Perhaps the most profound realization was that healing does not require us to do everything alone. There is support, wisdom, and strength available to us when we learn how to connect with it. That understanding has shaped both my life and my work, and it is something I hope to share with every client and student who walks through my door.
Over time, I learned that healing is not always about fixing something that is broken. More often, it is about restoring balance, finding clarity, and reconnecting with parts of ourselves that have been forgotten along the way.
After working with hundreds of clients over the years, I have seen many experience something similar. The light begins to return to their eyes. There is rarely a dramatic miracle. Instead, there is a shift—sometimes subtle, sometimes profound—that allows them to move away from what has been draining them and begin replenishing their own energy.

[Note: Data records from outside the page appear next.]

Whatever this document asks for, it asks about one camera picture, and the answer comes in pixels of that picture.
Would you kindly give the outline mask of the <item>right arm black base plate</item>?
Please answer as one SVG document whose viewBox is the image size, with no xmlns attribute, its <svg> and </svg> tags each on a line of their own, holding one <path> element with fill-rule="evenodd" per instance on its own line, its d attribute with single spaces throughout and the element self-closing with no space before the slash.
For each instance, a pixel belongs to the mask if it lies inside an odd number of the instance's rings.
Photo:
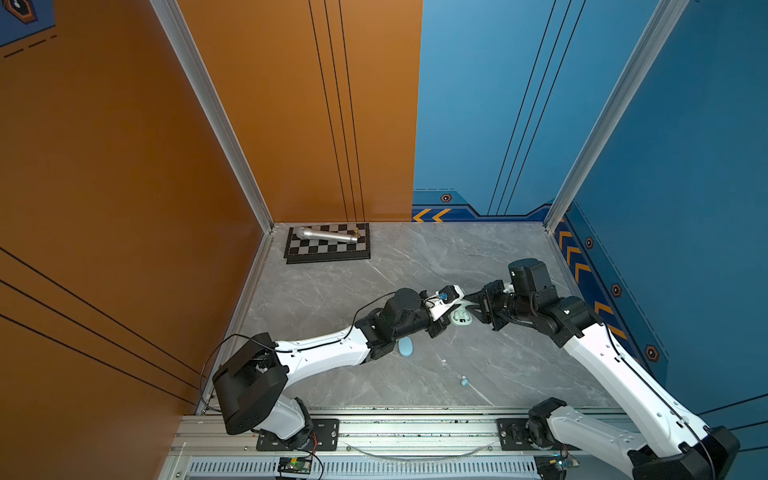
<svg viewBox="0 0 768 480">
<path fill-rule="evenodd" d="M 500 418 L 497 433 L 503 451 L 560 451 L 563 444 L 547 439 L 541 432 L 532 433 L 528 418 Z"/>
</svg>

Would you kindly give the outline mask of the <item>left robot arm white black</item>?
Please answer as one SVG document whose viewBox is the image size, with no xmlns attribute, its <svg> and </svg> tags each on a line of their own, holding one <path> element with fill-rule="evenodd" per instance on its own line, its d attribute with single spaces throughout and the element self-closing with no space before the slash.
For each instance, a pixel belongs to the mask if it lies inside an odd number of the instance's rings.
<svg viewBox="0 0 768 480">
<path fill-rule="evenodd" d="M 296 341 L 267 333 L 248 337 L 213 375 L 226 433 L 265 432 L 289 449 L 314 441 L 315 425 L 304 402 L 284 390 L 336 368 L 358 366 L 391 353 L 399 340 L 425 331 L 440 335 L 451 324 L 464 292 L 449 285 L 429 295 L 401 288 L 381 308 L 338 332 Z"/>
</svg>

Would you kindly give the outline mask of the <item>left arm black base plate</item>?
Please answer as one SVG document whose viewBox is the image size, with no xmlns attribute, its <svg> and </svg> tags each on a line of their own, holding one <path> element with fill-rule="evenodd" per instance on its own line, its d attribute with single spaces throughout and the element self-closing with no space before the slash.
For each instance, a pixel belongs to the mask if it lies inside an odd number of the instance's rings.
<svg viewBox="0 0 768 480">
<path fill-rule="evenodd" d="M 289 440 L 282 440 L 272 432 L 262 431 L 257 437 L 256 449 L 260 452 L 332 452 L 337 450 L 338 438 L 339 420 L 321 418 L 313 421 L 312 431 L 304 429 Z"/>
</svg>

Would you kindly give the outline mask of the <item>mint green earbud charging case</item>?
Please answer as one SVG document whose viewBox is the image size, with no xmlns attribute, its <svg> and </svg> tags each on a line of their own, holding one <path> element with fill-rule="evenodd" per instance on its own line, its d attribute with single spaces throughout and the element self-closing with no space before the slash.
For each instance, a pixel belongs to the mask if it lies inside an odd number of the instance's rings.
<svg viewBox="0 0 768 480">
<path fill-rule="evenodd" d="M 473 319 L 474 316 L 464 306 L 457 306 L 450 313 L 450 321 L 456 326 L 468 326 Z"/>
</svg>

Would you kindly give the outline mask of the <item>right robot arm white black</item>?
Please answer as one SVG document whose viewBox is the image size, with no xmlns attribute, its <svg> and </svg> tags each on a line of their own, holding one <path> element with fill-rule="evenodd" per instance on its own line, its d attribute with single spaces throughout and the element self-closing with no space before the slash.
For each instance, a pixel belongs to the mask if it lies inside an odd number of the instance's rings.
<svg viewBox="0 0 768 480">
<path fill-rule="evenodd" d="M 631 433 L 587 418 L 551 397 L 529 410 L 530 443 L 542 450 L 573 446 L 631 479 L 724 479 L 740 442 L 724 426 L 709 426 L 679 403 L 620 344 L 607 323 L 577 296 L 561 297 L 546 265 L 533 258 L 508 266 L 496 280 L 466 295 L 479 321 L 500 330 L 533 329 L 577 360 L 636 427 Z"/>
</svg>

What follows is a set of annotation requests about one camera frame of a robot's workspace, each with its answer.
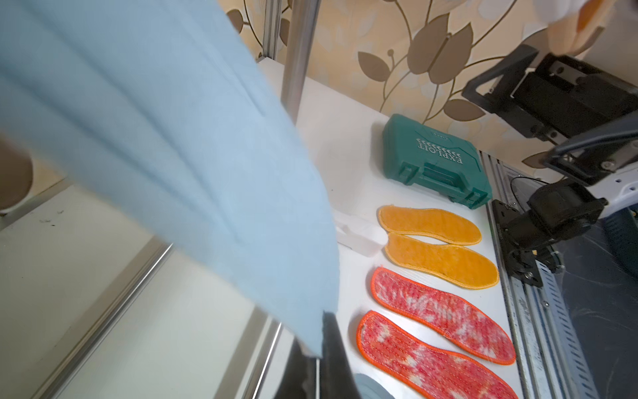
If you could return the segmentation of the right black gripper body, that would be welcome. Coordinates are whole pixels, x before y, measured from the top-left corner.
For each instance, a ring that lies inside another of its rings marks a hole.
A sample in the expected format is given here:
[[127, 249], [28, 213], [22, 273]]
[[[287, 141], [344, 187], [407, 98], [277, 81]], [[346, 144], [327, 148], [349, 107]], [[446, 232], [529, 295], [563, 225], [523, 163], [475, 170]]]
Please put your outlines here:
[[513, 93], [526, 138], [560, 144], [637, 110], [637, 86], [569, 56], [549, 54]]

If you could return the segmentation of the yellow fuzzy insole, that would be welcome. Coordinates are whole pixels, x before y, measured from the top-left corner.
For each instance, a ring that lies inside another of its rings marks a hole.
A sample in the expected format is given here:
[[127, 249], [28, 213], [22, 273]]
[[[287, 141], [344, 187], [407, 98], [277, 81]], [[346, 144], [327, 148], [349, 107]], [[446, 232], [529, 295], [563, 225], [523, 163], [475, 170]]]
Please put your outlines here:
[[499, 282], [496, 265], [463, 246], [429, 244], [390, 233], [384, 252], [392, 264], [431, 274], [465, 289], [488, 289]]
[[383, 229], [395, 234], [429, 237], [457, 245], [475, 245], [483, 238], [474, 223], [443, 209], [385, 205], [378, 209], [377, 217]]

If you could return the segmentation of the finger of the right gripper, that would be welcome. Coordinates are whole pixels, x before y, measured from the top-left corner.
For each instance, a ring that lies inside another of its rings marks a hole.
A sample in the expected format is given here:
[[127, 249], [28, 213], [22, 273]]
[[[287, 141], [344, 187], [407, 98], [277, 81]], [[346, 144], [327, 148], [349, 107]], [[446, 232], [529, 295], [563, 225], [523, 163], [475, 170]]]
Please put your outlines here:
[[555, 146], [543, 165], [584, 186], [593, 186], [637, 162], [637, 112]]
[[538, 50], [519, 45], [492, 68], [468, 81], [461, 95], [489, 114], [495, 114], [526, 138], [533, 138], [538, 119], [513, 97]]

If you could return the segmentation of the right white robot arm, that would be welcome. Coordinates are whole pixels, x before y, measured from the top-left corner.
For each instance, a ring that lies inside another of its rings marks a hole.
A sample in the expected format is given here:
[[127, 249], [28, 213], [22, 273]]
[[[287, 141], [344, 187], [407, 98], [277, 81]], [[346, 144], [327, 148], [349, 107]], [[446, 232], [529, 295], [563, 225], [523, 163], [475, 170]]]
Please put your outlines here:
[[551, 143], [540, 164], [561, 179], [524, 213], [492, 204], [508, 274], [540, 286], [534, 253], [585, 234], [637, 201], [637, 89], [570, 56], [522, 44], [470, 80], [463, 97], [528, 139]]

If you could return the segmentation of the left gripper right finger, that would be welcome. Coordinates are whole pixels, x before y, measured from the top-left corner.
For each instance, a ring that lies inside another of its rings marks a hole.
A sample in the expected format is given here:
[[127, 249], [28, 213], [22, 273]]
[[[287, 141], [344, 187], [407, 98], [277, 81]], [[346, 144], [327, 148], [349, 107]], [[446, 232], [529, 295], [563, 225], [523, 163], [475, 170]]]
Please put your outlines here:
[[323, 314], [320, 398], [360, 398], [335, 314]]

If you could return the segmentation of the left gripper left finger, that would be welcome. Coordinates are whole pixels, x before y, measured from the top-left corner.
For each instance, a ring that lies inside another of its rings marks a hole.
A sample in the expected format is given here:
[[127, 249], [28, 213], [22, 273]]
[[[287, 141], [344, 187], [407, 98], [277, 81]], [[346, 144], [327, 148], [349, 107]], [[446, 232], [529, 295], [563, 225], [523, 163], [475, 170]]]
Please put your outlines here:
[[287, 365], [275, 399], [315, 399], [317, 397], [317, 357], [306, 356], [297, 339], [292, 342]]

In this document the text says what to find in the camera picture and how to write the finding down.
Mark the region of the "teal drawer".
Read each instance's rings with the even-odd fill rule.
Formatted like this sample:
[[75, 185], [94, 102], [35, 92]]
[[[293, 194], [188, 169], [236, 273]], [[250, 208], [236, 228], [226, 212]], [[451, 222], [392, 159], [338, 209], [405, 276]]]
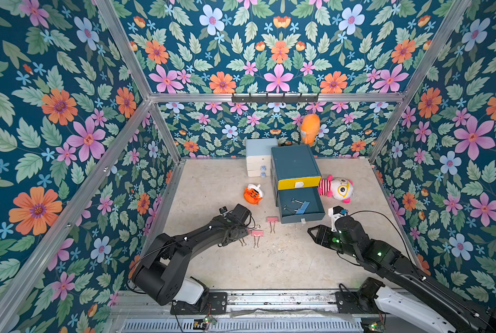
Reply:
[[277, 207], [283, 224], [321, 221], [326, 214], [317, 187], [278, 191]]

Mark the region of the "black hook rail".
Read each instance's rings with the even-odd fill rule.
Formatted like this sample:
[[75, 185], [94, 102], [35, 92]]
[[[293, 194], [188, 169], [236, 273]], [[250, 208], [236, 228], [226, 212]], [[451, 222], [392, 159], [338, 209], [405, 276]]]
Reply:
[[232, 103], [247, 103], [247, 104], [269, 104], [269, 103], [284, 103], [284, 104], [300, 104], [318, 102], [319, 94], [288, 94], [288, 93], [265, 93], [265, 94], [232, 94]]

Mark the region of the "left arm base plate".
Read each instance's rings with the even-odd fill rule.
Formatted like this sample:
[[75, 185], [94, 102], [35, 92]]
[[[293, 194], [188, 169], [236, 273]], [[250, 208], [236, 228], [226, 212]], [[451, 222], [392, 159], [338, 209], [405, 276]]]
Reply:
[[228, 293], [221, 291], [209, 291], [205, 289], [202, 297], [191, 305], [182, 301], [174, 301], [170, 313], [171, 315], [220, 315], [227, 312]]

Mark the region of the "yellow top drawer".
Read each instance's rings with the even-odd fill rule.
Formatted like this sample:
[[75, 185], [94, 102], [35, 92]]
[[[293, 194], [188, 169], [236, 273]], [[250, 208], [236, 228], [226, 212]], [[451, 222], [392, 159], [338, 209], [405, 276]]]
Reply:
[[302, 178], [280, 179], [277, 181], [279, 191], [318, 187], [322, 177], [310, 176]]

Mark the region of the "orange plush toy on wall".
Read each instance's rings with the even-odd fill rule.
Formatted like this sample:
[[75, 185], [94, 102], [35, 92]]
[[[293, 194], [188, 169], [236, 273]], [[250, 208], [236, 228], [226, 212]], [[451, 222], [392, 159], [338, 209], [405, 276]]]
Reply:
[[302, 144], [313, 146], [320, 131], [320, 118], [318, 115], [306, 115], [300, 126], [300, 137]]

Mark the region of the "white pink striped plush toy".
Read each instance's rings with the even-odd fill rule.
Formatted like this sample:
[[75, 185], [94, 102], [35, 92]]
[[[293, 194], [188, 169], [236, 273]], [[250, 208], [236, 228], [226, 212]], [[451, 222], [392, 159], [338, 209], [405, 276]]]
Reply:
[[351, 180], [329, 175], [327, 178], [321, 179], [318, 185], [318, 194], [348, 204], [352, 201], [354, 184]]

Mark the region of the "blue binder clip bottom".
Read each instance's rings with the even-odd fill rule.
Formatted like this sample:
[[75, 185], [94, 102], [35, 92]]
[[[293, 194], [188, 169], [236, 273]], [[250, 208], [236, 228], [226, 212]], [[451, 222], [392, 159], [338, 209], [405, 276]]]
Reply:
[[298, 201], [296, 199], [292, 199], [291, 202], [297, 203], [299, 205], [299, 207], [294, 210], [296, 215], [303, 215], [310, 205], [310, 203], [308, 201]]

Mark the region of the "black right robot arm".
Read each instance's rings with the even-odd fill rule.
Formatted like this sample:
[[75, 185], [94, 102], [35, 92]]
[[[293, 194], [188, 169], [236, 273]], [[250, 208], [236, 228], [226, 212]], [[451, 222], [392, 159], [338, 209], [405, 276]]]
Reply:
[[397, 284], [413, 296], [407, 298], [380, 280], [368, 278], [358, 296], [369, 306], [427, 332], [496, 332], [496, 308], [485, 309], [428, 277], [389, 243], [369, 238], [353, 217], [342, 216], [331, 228], [311, 227], [308, 233], [316, 244], [353, 257], [366, 271]]

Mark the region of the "light blue small drawer unit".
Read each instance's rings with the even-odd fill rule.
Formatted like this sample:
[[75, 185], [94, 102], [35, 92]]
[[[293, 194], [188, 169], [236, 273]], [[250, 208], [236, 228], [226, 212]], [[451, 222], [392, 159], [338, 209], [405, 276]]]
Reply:
[[249, 139], [246, 141], [247, 176], [266, 178], [271, 176], [272, 148], [278, 147], [278, 140]]

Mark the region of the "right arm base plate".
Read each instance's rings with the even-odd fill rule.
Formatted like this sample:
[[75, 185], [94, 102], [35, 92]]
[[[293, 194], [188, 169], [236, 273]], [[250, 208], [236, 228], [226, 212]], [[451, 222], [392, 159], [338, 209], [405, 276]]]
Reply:
[[378, 314], [381, 310], [375, 303], [377, 293], [384, 287], [382, 281], [372, 277], [367, 278], [362, 285], [354, 290], [344, 284], [338, 285], [335, 292], [335, 303], [340, 313], [344, 314]]

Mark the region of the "teal drawer cabinet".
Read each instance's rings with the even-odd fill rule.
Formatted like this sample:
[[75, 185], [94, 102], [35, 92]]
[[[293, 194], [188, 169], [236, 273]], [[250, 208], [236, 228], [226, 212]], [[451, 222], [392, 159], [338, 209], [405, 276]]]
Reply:
[[271, 177], [277, 204], [277, 181], [280, 179], [321, 176], [309, 145], [291, 145], [272, 148]]

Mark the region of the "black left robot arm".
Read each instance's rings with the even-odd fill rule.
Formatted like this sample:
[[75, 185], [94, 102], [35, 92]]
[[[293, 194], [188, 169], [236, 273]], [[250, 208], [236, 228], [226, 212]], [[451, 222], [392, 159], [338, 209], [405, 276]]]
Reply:
[[157, 236], [145, 255], [132, 265], [130, 281], [159, 305], [185, 303], [199, 311], [209, 302], [209, 288], [186, 273], [192, 258], [211, 247], [226, 247], [249, 234], [251, 211], [238, 204], [206, 225], [186, 234]]

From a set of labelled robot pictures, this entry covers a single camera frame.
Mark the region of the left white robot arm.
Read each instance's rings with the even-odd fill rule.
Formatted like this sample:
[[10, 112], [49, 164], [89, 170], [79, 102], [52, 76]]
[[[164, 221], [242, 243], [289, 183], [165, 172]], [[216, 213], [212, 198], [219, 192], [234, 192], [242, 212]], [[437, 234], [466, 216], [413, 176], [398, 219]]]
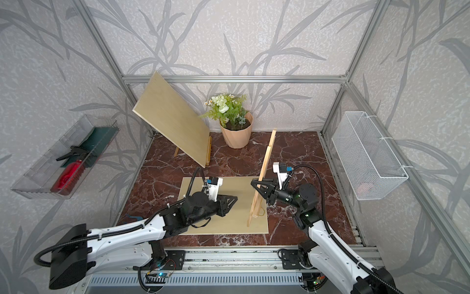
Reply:
[[51, 255], [47, 262], [51, 290], [66, 288], [102, 270], [145, 267], [160, 258], [160, 240], [178, 236], [212, 216], [222, 218], [236, 202], [236, 196], [221, 195], [211, 200], [206, 193], [196, 192], [141, 221], [91, 230], [79, 224], [54, 246], [38, 253], [34, 261], [45, 265], [41, 257]]

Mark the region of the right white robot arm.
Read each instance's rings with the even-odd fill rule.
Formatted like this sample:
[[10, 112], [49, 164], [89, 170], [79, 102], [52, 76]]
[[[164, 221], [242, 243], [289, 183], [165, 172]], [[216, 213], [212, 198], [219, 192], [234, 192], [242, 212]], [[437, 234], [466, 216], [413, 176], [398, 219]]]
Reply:
[[252, 187], [269, 204], [283, 202], [297, 209], [294, 222], [309, 241], [299, 245], [303, 267], [318, 269], [343, 294], [399, 294], [394, 278], [385, 268], [375, 268], [355, 253], [330, 227], [318, 210], [314, 185], [282, 189], [276, 179], [252, 180]]

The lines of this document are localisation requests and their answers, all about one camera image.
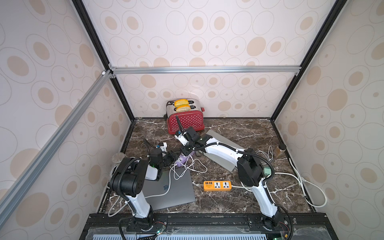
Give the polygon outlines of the green charger adapter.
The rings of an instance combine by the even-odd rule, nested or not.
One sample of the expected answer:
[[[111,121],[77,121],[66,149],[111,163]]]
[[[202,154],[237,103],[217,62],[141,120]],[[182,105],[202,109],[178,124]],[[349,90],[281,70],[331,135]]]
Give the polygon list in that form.
[[[272,170],[269,167],[264,167],[263,171],[266,177],[269,177],[272,174]]]

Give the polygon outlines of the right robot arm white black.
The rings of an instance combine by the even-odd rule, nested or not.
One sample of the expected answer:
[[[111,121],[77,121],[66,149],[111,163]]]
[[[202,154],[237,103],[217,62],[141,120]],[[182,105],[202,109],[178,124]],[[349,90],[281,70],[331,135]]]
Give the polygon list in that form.
[[[208,134],[200,136],[192,127],[184,129],[179,125],[175,138],[182,143],[181,151],[185,156],[192,151],[201,151],[236,165],[241,183],[251,189],[260,206],[264,228],[274,230],[279,225],[283,214],[266,186],[275,176],[275,170],[265,158],[251,148],[244,150],[232,147]]]

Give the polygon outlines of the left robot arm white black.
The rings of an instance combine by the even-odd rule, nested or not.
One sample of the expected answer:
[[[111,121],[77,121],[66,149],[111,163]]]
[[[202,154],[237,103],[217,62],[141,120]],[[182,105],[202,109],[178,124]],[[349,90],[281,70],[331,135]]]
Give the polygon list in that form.
[[[112,161],[119,166],[111,177],[109,187],[129,204],[135,218],[148,219],[152,208],[142,192],[144,183],[146,180],[159,181],[163,169],[175,163],[179,156],[179,152],[165,152],[160,148],[150,150],[144,158],[117,153]]]

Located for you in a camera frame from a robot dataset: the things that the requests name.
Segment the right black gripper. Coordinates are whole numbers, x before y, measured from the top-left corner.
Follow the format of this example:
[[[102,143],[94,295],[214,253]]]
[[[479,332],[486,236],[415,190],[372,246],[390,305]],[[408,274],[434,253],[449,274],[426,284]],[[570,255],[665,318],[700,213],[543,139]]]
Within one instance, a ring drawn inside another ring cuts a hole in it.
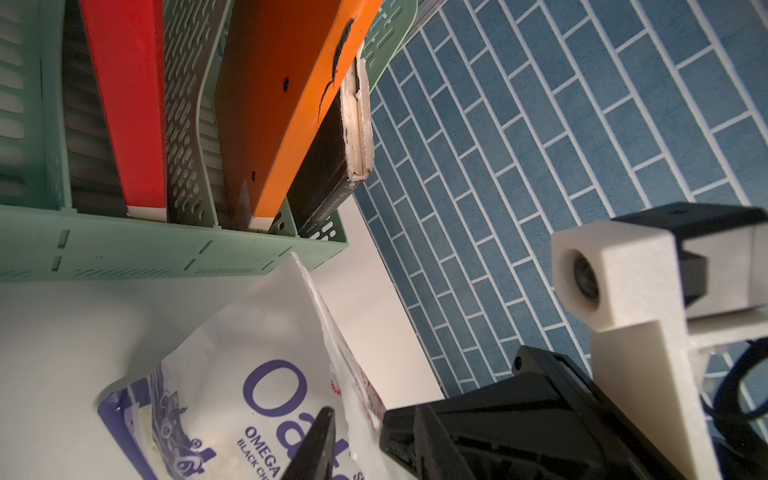
[[[381,451],[419,479],[679,479],[567,356],[521,347],[512,377],[386,412]]]

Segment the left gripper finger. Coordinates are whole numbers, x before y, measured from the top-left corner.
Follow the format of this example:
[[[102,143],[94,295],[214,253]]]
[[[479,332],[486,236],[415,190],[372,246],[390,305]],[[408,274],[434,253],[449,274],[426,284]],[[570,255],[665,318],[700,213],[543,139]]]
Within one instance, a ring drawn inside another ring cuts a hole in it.
[[[281,479],[330,480],[335,441],[335,411],[331,407],[323,407]]]

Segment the white purple oats bag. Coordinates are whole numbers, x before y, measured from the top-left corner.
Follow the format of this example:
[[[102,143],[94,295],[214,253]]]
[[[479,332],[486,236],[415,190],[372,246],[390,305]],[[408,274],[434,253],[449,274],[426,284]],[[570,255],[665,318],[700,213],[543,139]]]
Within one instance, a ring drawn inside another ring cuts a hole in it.
[[[97,411],[145,479],[279,479],[321,409],[336,479],[385,479],[385,408],[291,255]]]

Many of the people who find their way to my office are deeply sensitive to the needs of others, often to the point of over-giving. Being empathic or highly sensitive can mean spending a lifetime absorbing more of the world than most people realize. Since childhood, many have been sensing the emotions, moods, and needs of those around them—even strangers—without having the ability to do anything about it.
Over time, this can create a habit of energetically scanning people, crowds, and even loved ones, subconsciously searching for safety. The result is often anxiety, exhaustion, and a feeling that something is always "off." It slowly depletes the energy we need to care for ourselves. The good news is that we can learn how to protect our energy, establish healthy boundaries, and refill the well.
Sometimes the clients I work with are navigating grief. They often describe feeling as though a part of themselves was lost along with the person, relationship, or chapter of life that ended. While grief follows its own timeline and cannot be rushed, healing can help us find our footing again and gently reconnect with ourselves.
Through my training and experience in Biofield Therapy, Integrated Energy Therapy, Reiki, coaching, and other healing modalities, I have come to understand how important our energetic state truly is. The energy that fuels our spirit affects how we move through the world. Old wounds, unresolved trauma, chronic stress, grief, and unhealthy patterns can quietly drain us for years until we become aware of them and begin to make different choices.
What healing really looks like is recognizing and releasing what no longer serves us. It is learning how to navigate life's transitions, replenish our energy, and uncover the authentic self that exists beneath old layers of conditioning, fear, and survival behaviors.
One of the things that surprises clients most is that healing is not about becoming dependent on an energy practitioner. In fact, my goal is just the opposite. Once the healing process begins, people often discover that they are capable of becoming active participants in their own journey. They learn tools to support themselves, strengthen their boundaries, quiet the noise around them, and listen to their own inner wisdom.
Healing takes time, and it may not look the way we expect it to. It often involves learning to say no, reducing what depletes us, taking responsibility for our thoughts, practicing self-care, and asking ourselves deeper questions about what truly brings us joy.
What brings me the greatest joy in this work is witnessing that spark return. I see it in a client's eyes when they begin to remember who they are beneath the stress, fear, grief, or self-doubt. It is the moment they realize they are not lost. Their healing journey has begun, and they have the strength to continue moving forward.
After 25 years, that remains one of the greatest gifts of this work.